**TASK OBJECTIVE:**
Copy the entries below in full, keeping them exactly as they are.

**RAW DATA:**

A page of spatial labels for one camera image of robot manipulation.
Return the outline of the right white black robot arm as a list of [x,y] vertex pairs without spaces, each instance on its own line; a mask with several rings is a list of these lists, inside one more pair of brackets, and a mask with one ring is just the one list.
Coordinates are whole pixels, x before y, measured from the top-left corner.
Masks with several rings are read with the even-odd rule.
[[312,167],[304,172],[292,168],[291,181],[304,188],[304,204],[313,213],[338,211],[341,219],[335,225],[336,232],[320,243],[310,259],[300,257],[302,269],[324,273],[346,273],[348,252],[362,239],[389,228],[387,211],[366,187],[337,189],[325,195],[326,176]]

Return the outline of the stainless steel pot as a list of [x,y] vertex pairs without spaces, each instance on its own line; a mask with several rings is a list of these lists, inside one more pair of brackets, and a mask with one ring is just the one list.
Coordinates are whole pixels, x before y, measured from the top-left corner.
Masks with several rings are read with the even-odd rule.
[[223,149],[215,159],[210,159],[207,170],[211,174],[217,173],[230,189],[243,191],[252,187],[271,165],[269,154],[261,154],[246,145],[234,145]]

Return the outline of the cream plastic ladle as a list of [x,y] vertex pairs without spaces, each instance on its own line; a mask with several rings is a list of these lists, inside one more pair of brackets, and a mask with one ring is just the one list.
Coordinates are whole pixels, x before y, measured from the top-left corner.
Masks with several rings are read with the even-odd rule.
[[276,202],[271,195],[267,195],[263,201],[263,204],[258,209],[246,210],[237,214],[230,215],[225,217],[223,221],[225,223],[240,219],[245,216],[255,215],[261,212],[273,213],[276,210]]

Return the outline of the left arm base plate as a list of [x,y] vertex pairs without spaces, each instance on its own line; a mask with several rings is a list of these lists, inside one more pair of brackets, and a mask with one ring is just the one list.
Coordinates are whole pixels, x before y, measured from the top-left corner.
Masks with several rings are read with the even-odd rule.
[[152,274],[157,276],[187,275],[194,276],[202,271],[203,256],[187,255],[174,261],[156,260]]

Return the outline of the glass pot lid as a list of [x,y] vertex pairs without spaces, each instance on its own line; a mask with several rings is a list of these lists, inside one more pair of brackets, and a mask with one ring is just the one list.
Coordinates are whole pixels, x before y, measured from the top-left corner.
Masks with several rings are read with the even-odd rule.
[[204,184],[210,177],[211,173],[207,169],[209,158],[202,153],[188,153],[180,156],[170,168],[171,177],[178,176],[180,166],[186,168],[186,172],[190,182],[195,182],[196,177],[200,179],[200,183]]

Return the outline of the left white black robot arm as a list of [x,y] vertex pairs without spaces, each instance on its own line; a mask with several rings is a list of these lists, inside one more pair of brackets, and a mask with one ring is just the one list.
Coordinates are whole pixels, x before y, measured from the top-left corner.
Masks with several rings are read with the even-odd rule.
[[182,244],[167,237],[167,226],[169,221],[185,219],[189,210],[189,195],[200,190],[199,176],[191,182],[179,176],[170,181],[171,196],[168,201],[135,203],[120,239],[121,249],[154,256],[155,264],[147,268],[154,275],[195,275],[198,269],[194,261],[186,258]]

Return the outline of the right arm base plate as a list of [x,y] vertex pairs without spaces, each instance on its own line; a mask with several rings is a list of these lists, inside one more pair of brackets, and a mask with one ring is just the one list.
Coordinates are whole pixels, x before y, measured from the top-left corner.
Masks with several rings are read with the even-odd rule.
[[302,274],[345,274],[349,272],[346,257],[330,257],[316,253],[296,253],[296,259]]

**EXERCISE RESULT:**
A page of spatial labels for one camera image of robot manipulation.
Return the outline of the right white black robot arm as a list of [x,y] vertex pairs without spaces, each instance on its own line; a mask with several rings is a list of these lists, inside one more pair of brackets, and a mask with one ring is just the one list.
Coordinates are whole pixels, x before y, measured from the top-left corner.
Masks with several rings are read with the even-odd rule.
[[312,167],[304,172],[292,168],[291,181],[304,188],[304,204],[313,213],[338,211],[341,219],[335,225],[336,232],[320,243],[310,259],[300,257],[302,269],[324,273],[346,273],[348,252],[362,239],[389,228],[387,211],[366,187],[337,189],[325,195],[326,176]]

Return the outline of the stainless steel pot as a list of [x,y] vertex pairs without spaces, each instance on its own line; a mask with several rings is a list of these lists, inside one more pair of brackets, and a mask with one ring is just the one list.
Coordinates are whole pixels, x before y, measured from the top-left corner.
Masks with several rings are read with the even-odd rule.
[[223,149],[215,159],[210,159],[207,170],[211,174],[217,173],[230,189],[243,191],[252,187],[271,165],[269,154],[261,154],[246,145],[234,145]]

Return the outline of the cream plastic ladle as a list of [x,y] vertex pairs without spaces, each instance on its own line; a mask with several rings is a list of these lists, inside one more pair of brackets, and a mask with one ring is just the one list.
Coordinates are whole pixels, x before y, measured from the top-left corner.
Masks with several rings are read with the even-odd rule.
[[276,202],[271,195],[267,195],[263,201],[263,204],[258,209],[246,210],[237,214],[230,215],[225,217],[223,221],[225,223],[240,219],[245,216],[255,215],[261,212],[273,213],[276,210]]

Return the outline of the left arm base plate as a list of [x,y] vertex pairs without spaces, each instance on its own line; a mask with several rings is a list of these lists, inside one more pair of brackets, and a mask with one ring is just the one list.
Coordinates are whole pixels, x before y, measured from the top-left corner.
Masks with several rings are read with the even-odd rule.
[[152,274],[157,276],[187,275],[194,276],[202,271],[203,256],[187,255],[174,261],[156,260]]

Return the outline of the glass pot lid as a list of [x,y] vertex pairs without spaces, each instance on its own line; a mask with several rings is a list of these lists, inside one more pair of brackets, and a mask with one ring is just the one list.
Coordinates are whole pixels, x before y, measured from the top-left corner.
Masks with several rings are read with the even-odd rule.
[[204,184],[210,177],[211,173],[207,169],[209,158],[202,153],[188,153],[180,156],[170,168],[171,177],[178,176],[180,166],[186,168],[186,172],[190,182],[195,182],[196,177],[200,179],[200,183]]

Return the outline of the left white black robot arm as a list of [x,y] vertex pairs without spaces, each instance on its own line; a mask with several rings is a list of these lists, inside one more pair of brackets, and a mask with one ring is just the one list.
Coordinates are whole pixels, x before y, measured from the top-left corner.
Masks with several rings are read with the even-odd rule.
[[182,244],[167,237],[167,226],[169,221],[185,219],[189,210],[189,195],[200,190],[199,176],[191,182],[179,176],[170,181],[171,196],[168,201],[135,203],[120,239],[121,249],[154,256],[155,264],[147,268],[154,275],[195,275],[198,269],[194,261],[186,258]]

Return the outline of the right arm base plate as a list of [x,y] vertex pairs without spaces, each instance on its own line; a mask with several rings is a list of these lists, inside one more pair of brackets, and a mask with one ring is just the one list.
Coordinates are whole pixels, x before y, measured from the top-left corner.
Masks with several rings are read with the even-odd rule.
[[302,274],[345,274],[349,272],[346,257],[330,257],[316,253],[296,253],[296,259]]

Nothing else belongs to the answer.